Hello from the migration trail!

Susan Payne with her family Don Dumm, and Will Ross H. Dumm

Whales In the News

Hanging Out in San Francisco Bay. According to the Associated Press, San Francisco Bay is attracting a larger than usual number of gray whales. These may be seasonal residents who have decided to stay in the Bay rather than migrate further north. Apparently, Humboldt County is thought to be the southernmost area for summer feeding whales. The Oceanic Society is coordinating a survey over the next five years to determine why the gray whales are choosing to stay in San Francisco Bay. They will identify individuals and look at what they feed on, including bottom sediments, movements and habits.

Ban Upheld on Trade of Whale Meat. In Nairobi, Kenya on April 20, CITES, the United Nations Convention on International trade in Endangered Species, upheld the current ban on the trade of whale products. Norway and Japan proposed resolutions to allow trade in the meat of minke and the northeastern Pacific gray whales. Commercial whaling was banned by the International Whaling Commission in 1986, but allows whaling for scientific purposes.

The ACS Census Reports 1011 Northbound Whales!
Alisa Schulman-Janiger, coordinator of the American Cetacean Society (ACS) Census at Long Point (33.74 N, -118.39 W), reports a total of 1011 northbound gray whales as of Sunday, April 30. Of those, 16 were cow/ calf pairs. April 24 was their largest northbound day with 13 grays since April 1; otherwise their counts have been from 1 to 8 northbound gray whales a day with 1 to 3 northbound cow/calf pairs. Comparing this year with the other census years: the 993 northbound grays as of Friday, April 28, is the fifth lowest year, and the 13 cow/calf pairs is the third lowest in the sixteen years of the census. Alisa feels that it is a late migration this year as she hears that there are still 20 cow/calf pairs in San Ignacio Lagoon. Usually, all whales have left the lagoons by mid-April. Alisa has also heard that there are still many grays off La Paz as of a week ago. On Sunday, April 30, Fred Benko reported six blue whales and four gray whales feeding on abundant krill off San Miguel Island (34.03N, 120.40W). Alisa confirms that the group of transient orcas spotted in Santa Barbara includes some of the transients she has seen in Santa Cruz and the same ones that Nancy Black saw in Monterey in April 1999. One of the males was CA160. Apparently, it is uncommon to see such a large group of transients unless they have been feeding on a gray whale. Last Thursday, April 28 a pilot saw an attack by eight killer whales on a cow/calf pair off the Channel Islands (32.49N, 118.45). Alisa thinks that maybe the large group of transients may have gathered as a result of that kill, attracted by a dead calf. On April 20, over 1000 bottlenose dolphins (Tursiops truncatus)--that's six miles of dolphins--was spotted off Point Vicente near Catalina Island (33.30N, 118.30W). This is perhaps the largest congregation of bottlenose dolphins ever seen!

Other California Counts
Mike and Winston report yet another stranding of a malnourished gray whale off of Sunset Beach. Officials say it was 3 tons underweight. On April 17, Mike reports that an aerial survey on the east end of Catalina Island (33.30N, 118.30W) spotted 2 large 40-foot gray whales traveling side by side. Also spotted was a sperm whale (Pyseter catadon), a school of 100-200 common dolphins, two groups (60 and 200-300) of bottlenose dolphins, and Rissoís dolphins.
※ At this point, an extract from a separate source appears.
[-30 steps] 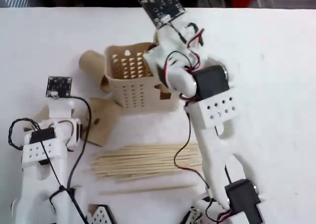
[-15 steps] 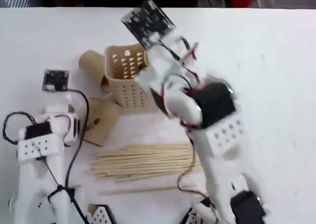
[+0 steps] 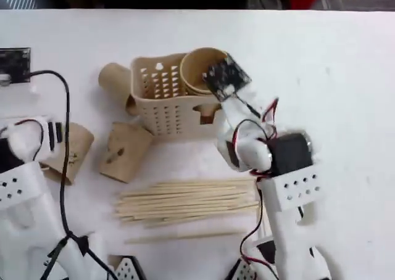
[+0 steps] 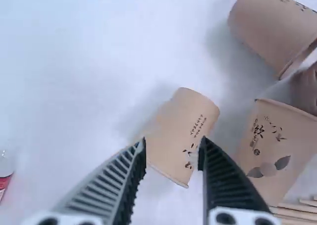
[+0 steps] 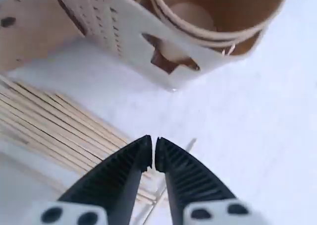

Our report from Shauna Bingham at theChannel Islands Marine Sanctuary, had a sighting of a "superpod" of the transient orcas off Santa Barbara (34.30N, 119.65W) on Monday, April 24 aboard the Rachel G. They estimated over 30 in the pod, including two large dominant males. The whales were moving pretty fast, but they did come up pretty close to the boat and were bow riding and breaching. The last sighting of gray whales by the Rachel G appears to be on March 31 when they saw three whales displaying some surface action, perhaps mating activity.

Monday, April 24 is the latest report I have from Wayne Perryman of the Southwest Fisheries Science Center. From the census at Point Piedras Blancas in San Luis Obispo County (35.67N, 121.28W), Wayne writes: "counts of cows with calves is still slow." They had counted 43 by the end of the week, April 23, which was up from last year's count of 25 at this time, but down from their usual count of 120 by that date.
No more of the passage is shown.